Once you’ve installed the app, you’re required to enter your height, weight, age, and gender. Fitbod uses this information to draw up an appropriate workout routine and set a standard level of fitness.
Gymaholic is more on the fancy side, and it’s the total opposite of Fitbod. Gymaholic is the perfect fit for fitness enthusiasts who need more from a fitness app than the ability to track reps and sets.
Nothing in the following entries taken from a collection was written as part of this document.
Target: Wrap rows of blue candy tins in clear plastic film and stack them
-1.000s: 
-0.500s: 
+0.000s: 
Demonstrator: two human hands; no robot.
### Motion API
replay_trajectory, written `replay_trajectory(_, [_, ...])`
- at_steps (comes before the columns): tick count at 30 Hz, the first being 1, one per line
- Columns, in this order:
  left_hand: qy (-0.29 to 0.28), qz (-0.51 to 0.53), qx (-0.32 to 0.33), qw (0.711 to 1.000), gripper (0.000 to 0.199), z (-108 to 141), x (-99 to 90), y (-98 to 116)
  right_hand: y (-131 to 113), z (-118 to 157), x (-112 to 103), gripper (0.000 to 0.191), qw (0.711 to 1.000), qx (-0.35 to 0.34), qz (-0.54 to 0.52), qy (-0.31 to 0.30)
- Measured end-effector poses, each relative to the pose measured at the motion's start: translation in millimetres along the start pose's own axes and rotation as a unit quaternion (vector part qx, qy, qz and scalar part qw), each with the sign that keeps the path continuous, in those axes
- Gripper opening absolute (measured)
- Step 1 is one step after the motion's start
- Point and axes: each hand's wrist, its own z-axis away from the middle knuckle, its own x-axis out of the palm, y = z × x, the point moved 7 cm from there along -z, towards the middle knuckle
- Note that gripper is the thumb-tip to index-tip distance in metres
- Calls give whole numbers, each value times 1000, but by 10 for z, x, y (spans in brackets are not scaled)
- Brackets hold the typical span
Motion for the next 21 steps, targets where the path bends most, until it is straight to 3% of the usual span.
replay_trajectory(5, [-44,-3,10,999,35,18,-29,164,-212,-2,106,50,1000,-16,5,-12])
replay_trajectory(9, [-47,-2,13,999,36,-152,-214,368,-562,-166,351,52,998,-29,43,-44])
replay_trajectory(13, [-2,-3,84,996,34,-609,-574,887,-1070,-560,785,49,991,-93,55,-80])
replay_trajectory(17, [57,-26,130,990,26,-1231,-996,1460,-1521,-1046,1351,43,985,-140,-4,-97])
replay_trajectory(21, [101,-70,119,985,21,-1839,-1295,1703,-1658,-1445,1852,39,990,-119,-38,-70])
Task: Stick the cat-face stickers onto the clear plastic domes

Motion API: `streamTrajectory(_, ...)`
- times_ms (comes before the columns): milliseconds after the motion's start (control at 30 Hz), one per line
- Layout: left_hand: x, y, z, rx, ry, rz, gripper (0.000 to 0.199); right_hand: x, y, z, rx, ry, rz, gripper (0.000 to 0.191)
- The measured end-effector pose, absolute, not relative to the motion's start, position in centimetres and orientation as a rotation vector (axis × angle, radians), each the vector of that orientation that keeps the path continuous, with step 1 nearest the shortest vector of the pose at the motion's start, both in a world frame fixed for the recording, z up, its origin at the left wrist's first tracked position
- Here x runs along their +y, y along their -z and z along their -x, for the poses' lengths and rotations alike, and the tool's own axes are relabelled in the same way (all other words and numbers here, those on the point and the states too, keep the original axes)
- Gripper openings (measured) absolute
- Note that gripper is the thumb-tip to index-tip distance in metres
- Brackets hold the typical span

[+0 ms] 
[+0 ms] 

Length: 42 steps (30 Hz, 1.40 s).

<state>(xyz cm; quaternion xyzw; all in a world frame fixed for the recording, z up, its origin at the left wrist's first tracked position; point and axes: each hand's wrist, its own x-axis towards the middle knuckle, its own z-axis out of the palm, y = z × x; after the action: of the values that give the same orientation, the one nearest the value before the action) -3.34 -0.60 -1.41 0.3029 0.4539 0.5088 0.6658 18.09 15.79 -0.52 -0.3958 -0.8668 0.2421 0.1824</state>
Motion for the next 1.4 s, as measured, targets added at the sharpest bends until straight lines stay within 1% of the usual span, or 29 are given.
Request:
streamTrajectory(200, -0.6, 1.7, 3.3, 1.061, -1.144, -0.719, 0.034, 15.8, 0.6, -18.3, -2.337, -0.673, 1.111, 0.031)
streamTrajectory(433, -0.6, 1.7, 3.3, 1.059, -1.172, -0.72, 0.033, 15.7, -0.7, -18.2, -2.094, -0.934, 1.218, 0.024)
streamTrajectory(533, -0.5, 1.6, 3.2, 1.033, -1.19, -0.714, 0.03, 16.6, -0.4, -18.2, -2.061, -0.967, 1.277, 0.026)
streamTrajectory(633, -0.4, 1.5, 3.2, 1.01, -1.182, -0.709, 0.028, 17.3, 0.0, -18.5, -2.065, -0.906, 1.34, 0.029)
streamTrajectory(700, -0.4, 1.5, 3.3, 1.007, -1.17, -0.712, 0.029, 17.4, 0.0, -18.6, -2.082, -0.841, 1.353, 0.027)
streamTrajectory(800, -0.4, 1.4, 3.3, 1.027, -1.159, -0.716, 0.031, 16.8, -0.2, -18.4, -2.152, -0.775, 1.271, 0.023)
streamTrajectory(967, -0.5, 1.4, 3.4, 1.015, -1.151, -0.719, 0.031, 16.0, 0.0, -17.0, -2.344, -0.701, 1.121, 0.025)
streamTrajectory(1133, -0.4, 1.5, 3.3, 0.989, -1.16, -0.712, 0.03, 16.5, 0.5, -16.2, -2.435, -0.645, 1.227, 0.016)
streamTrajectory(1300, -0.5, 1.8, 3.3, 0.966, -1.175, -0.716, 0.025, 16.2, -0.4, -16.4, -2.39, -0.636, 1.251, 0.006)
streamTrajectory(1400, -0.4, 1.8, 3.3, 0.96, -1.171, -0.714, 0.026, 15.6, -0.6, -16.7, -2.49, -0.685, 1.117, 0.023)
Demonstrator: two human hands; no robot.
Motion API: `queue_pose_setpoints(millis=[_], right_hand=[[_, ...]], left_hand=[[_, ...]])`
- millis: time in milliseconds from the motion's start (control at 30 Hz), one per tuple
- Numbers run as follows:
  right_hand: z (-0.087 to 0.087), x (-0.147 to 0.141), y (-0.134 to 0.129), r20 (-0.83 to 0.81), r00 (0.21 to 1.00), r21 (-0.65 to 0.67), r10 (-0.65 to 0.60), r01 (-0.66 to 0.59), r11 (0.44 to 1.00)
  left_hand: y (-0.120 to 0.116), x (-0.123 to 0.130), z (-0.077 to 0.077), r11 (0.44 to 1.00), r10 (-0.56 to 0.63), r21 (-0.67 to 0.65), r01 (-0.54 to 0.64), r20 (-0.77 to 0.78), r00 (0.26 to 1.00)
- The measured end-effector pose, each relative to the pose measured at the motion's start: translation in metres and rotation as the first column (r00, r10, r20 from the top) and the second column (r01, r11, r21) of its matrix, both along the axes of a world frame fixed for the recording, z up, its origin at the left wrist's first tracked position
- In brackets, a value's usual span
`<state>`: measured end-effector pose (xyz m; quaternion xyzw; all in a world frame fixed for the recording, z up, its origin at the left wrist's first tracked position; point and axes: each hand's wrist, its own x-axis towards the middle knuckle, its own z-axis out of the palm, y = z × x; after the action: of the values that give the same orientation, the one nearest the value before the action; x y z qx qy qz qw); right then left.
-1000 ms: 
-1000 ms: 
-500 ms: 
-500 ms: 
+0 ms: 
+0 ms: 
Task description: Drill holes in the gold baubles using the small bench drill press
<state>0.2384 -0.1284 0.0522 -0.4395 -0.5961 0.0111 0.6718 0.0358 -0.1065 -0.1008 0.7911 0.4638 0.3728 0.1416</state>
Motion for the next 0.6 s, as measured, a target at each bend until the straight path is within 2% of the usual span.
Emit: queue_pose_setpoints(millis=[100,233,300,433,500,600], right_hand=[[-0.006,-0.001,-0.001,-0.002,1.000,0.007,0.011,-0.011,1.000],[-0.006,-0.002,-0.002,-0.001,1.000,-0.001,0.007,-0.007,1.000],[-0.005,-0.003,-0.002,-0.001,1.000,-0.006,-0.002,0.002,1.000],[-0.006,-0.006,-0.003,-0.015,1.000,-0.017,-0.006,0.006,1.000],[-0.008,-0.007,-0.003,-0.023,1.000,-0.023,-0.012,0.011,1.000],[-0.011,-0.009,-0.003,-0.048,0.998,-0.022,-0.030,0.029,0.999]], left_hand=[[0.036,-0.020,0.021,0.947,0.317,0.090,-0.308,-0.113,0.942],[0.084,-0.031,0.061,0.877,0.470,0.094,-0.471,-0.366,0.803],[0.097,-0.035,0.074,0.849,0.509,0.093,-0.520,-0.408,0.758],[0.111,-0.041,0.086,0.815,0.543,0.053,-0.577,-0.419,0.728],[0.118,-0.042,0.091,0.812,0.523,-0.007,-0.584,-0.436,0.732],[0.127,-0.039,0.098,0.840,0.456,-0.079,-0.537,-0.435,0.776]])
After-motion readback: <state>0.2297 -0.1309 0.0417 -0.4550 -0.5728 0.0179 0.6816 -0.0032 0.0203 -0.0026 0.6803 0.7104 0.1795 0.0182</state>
A ground-breaking feature of Gymaholic is its augmented reality feature, which lets you visualize an animated version of yourself, taking into account your body measurements and composition.
The Final Word
You’ll find that you can often tweak the Apple Watch’s Functional Training option to meet your specific needs, but if that doesn’t work out for you, you can opt for a third-party app to complement the watch’s built-in features. Be sure to pick an app that can be integrated with the Apple Watch’s workout app.